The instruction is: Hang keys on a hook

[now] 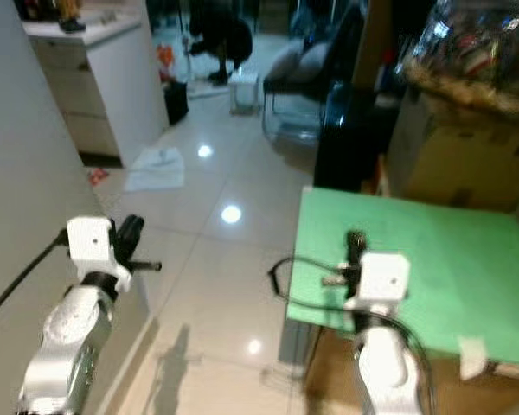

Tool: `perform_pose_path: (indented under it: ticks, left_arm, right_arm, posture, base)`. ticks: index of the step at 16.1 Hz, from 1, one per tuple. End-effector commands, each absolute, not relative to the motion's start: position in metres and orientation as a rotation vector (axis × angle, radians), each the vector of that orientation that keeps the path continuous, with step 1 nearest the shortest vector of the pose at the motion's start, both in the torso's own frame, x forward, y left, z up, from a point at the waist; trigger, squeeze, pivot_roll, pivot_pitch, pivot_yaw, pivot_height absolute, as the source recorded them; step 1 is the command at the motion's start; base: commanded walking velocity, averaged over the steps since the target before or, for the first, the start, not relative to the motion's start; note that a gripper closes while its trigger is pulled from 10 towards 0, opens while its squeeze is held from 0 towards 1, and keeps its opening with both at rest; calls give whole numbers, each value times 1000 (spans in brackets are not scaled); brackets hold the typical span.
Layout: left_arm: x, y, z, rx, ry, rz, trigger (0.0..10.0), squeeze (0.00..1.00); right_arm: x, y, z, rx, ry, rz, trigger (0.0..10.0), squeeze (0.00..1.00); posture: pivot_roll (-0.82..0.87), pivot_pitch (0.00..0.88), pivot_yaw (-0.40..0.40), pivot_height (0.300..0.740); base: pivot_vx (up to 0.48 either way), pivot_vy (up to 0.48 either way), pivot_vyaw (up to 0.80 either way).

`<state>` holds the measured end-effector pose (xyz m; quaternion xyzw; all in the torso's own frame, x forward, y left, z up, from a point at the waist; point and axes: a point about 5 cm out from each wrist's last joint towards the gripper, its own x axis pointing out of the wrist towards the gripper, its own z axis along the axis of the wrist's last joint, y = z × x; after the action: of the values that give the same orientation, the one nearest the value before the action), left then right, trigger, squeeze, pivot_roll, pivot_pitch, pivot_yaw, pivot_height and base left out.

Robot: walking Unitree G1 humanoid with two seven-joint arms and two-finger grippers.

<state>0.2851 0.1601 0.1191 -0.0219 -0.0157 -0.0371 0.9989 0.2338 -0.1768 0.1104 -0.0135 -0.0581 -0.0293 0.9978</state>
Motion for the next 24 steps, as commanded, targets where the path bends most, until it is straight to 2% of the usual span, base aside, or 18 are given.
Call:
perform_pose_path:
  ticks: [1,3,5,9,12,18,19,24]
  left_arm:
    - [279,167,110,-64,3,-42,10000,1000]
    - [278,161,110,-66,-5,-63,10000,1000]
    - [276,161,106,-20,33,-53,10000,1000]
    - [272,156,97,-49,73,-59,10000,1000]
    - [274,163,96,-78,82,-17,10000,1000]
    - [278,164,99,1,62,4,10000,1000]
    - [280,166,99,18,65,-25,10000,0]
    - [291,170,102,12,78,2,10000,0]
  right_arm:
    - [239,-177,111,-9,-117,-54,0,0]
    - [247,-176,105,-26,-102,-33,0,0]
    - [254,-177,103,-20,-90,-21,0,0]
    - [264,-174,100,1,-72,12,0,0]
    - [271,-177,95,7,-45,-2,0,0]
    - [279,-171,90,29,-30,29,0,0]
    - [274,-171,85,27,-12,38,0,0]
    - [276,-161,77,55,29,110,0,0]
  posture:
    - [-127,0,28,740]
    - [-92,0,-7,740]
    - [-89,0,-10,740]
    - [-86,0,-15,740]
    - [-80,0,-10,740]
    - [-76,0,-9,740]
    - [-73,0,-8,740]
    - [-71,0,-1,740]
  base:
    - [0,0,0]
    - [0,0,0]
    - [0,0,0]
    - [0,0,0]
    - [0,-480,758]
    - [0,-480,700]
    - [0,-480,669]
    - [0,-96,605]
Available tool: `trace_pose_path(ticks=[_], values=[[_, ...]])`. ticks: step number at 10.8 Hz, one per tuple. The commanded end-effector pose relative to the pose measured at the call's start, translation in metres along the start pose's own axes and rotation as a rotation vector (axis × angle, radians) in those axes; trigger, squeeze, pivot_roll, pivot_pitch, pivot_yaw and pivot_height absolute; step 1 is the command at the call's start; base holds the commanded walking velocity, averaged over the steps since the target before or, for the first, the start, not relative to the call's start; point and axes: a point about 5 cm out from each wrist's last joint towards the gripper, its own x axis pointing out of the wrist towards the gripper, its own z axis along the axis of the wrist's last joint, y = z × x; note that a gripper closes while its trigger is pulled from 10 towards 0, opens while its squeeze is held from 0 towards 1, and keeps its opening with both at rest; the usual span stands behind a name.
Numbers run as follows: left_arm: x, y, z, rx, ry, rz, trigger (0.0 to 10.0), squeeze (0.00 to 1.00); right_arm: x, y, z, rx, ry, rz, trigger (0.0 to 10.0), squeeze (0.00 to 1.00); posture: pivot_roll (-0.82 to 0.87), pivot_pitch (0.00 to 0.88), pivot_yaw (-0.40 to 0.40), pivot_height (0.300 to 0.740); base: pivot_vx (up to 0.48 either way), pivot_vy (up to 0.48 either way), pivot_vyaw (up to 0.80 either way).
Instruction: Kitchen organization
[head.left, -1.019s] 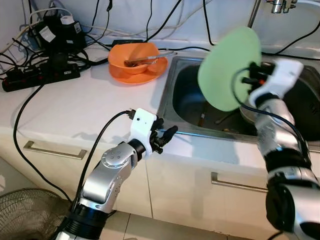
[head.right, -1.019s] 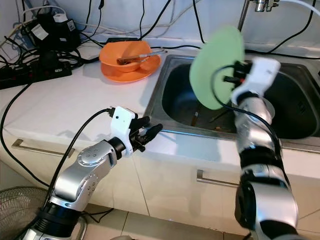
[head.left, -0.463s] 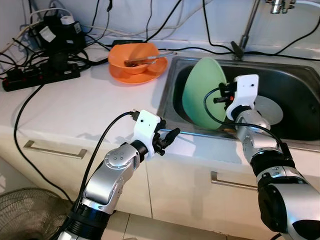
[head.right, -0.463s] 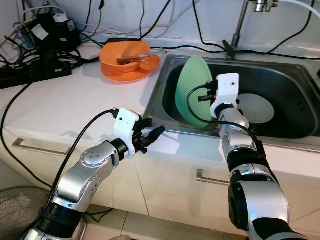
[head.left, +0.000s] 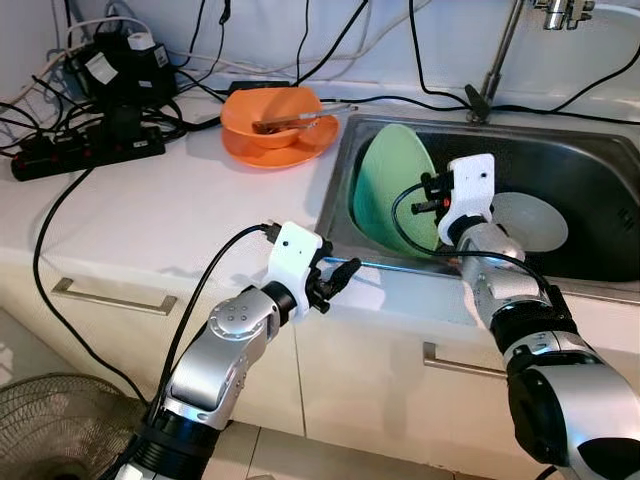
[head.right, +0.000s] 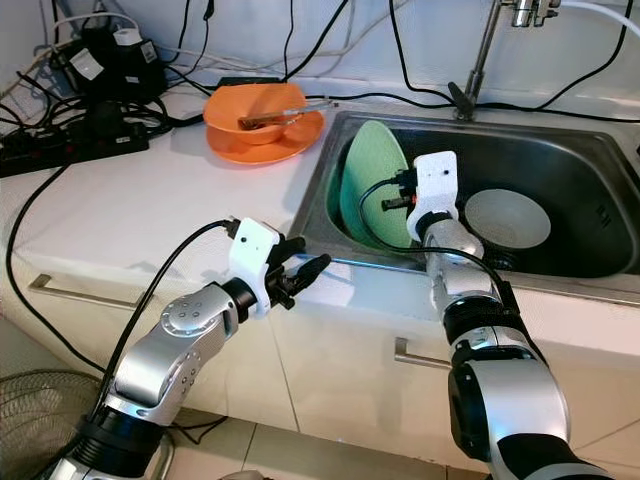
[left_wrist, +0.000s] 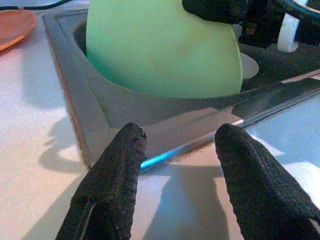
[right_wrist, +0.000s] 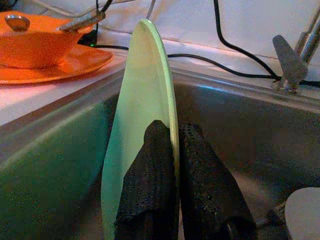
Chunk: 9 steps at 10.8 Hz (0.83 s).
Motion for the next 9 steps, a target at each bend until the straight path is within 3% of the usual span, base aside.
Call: trace_pose_path(ticks=[1,2,3,4,5,6,8,9], values=[[-0.0015,-0.0013,-0.006,0.008,0.024,-0.007,10.0,0.0,0.0035,-0.0006,0.0101,-0.01,-0.037,-0.011,10.0,0.0,0.12,0.0,0.019,0.74,0.0,0.0,0.0],[-0.0018,-0.0017,-0.0062,0.009,0.025,-0.009,10.0,0.0,0.0033,-0.0004,0.0089,-0.007,-0.034,-0.013,10.0,0.0,0.12,0.0,0.021,0.74,0.0,0.0,0.0],[-0.0023,-0.0022,-0.0063,0.012,0.027,-0.012,10.0,0.0,0.0033,0.0007,0.0084,-0.001,-0.035,-0.011,10.0,0.79,0.12,0.0,0.022,0.74,0.0,0.0,0.0],[-0.0024,-0.0022,-0.0063,0.011,0.026,-0.012,10.0,0.0,0.0035,0.001,0.0088,-0.002,-0.036,-0.01,10.0,0.85,0.12,0.0,0.022,0.74,0.0,0.0,0.0],[-0.0024,-0.002,-0.0064,0.009,0.026,-0.011,10.0,0.0,0.0038,0.0008,0.0096,-0.003,-0.039,-0.013,10.0,0.81,0.12,0.0,0.02,0.74,0.0,0.0,0.0],[-0.0023,-0.0026,-0.0071,0.006,0.026,-0.009,10.0,0.0,0.0039,0.0007,0.0098,-0.001,-0.04,-0.015,10.0,0.23,0.12,0.0,0.018,0.74,0.0,0.0,0.0],[-0.0026,-0.0023,-0.0065,0.0,0.023,-0.002,10.0,0.0,0.0041,0.0021,0.0097,0.0,-0.04,-0.01,10.0,0.0,0.12,0.0,0.018,0.74,0.0,0.0,0.0],[-0.0026,-0.002,-0.0062,-0.001,0.022,0.0,10.0,0.0,0.0043,0.0022,0.01,0.002,-0.042,-0.013,10.0,0.0,0.12,0.0,0.019,0.74,0.0,0.0,0.0]])
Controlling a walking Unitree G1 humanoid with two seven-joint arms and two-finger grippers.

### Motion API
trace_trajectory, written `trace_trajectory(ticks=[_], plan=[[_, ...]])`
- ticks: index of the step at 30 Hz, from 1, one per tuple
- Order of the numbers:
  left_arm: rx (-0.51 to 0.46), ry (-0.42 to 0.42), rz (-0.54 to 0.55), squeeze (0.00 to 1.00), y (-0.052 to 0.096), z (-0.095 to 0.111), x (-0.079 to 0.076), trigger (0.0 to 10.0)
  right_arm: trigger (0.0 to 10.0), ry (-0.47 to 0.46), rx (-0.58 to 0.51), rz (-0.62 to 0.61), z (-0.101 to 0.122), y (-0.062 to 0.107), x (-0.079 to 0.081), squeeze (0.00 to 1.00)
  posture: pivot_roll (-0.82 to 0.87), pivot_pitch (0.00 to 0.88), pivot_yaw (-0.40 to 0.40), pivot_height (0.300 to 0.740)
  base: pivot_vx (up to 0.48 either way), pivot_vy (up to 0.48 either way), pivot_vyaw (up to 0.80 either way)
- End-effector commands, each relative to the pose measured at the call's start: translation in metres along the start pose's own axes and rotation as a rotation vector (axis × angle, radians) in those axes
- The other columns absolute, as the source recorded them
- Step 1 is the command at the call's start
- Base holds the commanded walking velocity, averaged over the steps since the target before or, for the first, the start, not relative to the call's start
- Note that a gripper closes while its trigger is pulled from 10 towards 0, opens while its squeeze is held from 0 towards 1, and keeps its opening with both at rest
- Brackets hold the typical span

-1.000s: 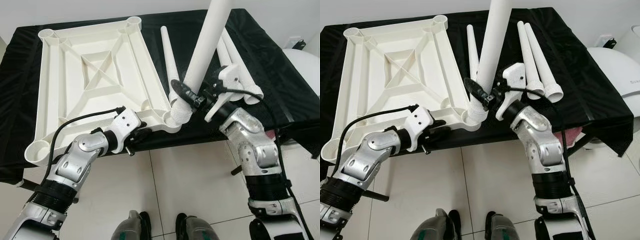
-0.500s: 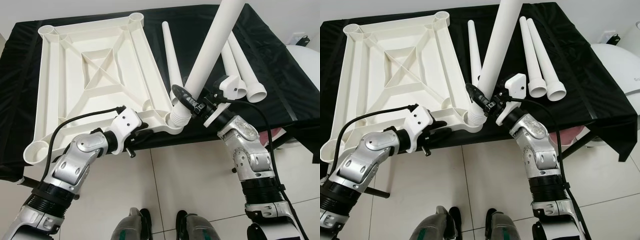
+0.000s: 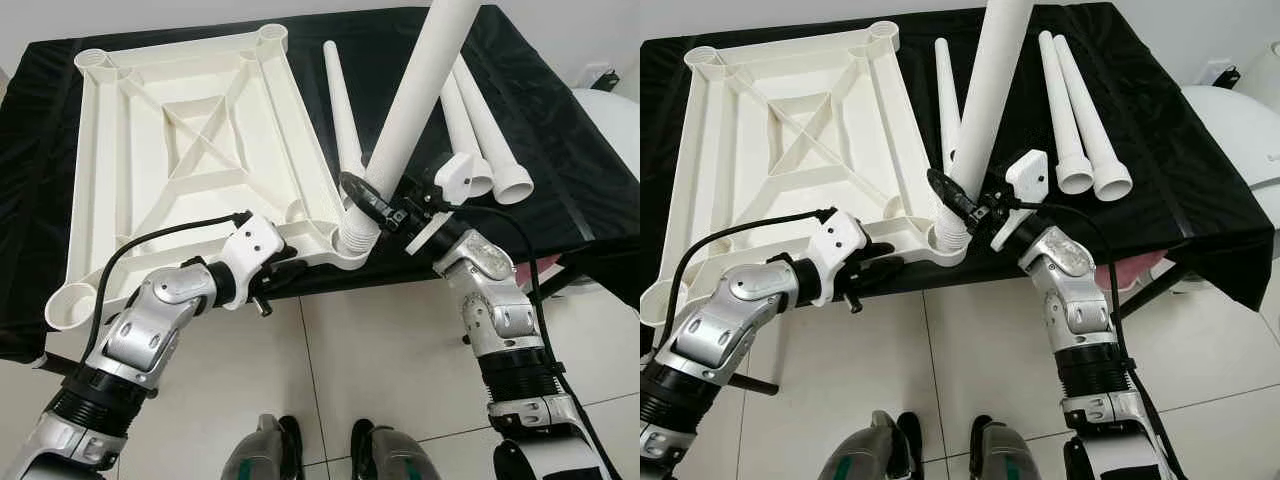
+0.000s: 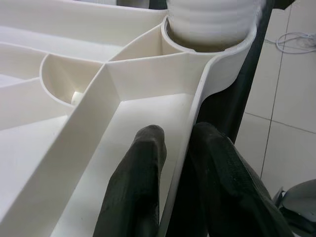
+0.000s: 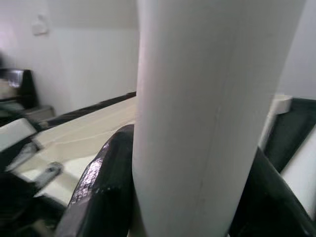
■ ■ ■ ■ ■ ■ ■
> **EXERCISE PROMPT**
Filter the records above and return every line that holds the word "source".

> **RESPONSE BELOW**
Tool: `perform_pose_path: (indented under it: ticks, left_arm, right_arm, posture, base)`. ticks: index of the step at 16.1 Hz, from 1, one per tuple. End-effector commands, each absolute, not relative to the motion's start: position in metres and orientation as a rotation vector (axis × angle, radians), each the vector of that orientation that keeps the path continuous, with step 1 nearest the shortest vector of the pose at the motion's start, both in the torso's own frame, x forward, y left, z up, from a point at the waist; trigger, squeeze, pivot_roll, pivot_pitch, pivot_yaw, pivot_height absolute, as the source recorded them; step 1 is the command at the motion's start; base: commanded walking velocity, averaged over the steps since the target before or, for the first, the start, not relative to the motion's start; note that a gripper closes while its trigger is pulled from 10 towards 0, opens while its squeeze is held from 0 towards 1, and keeps its opening with both at rest; calls give whole numbers, each value times 1000 (spans in brackets are not scaled); brackets hold the typical span.
- The other columns absolute, as the source recorded them

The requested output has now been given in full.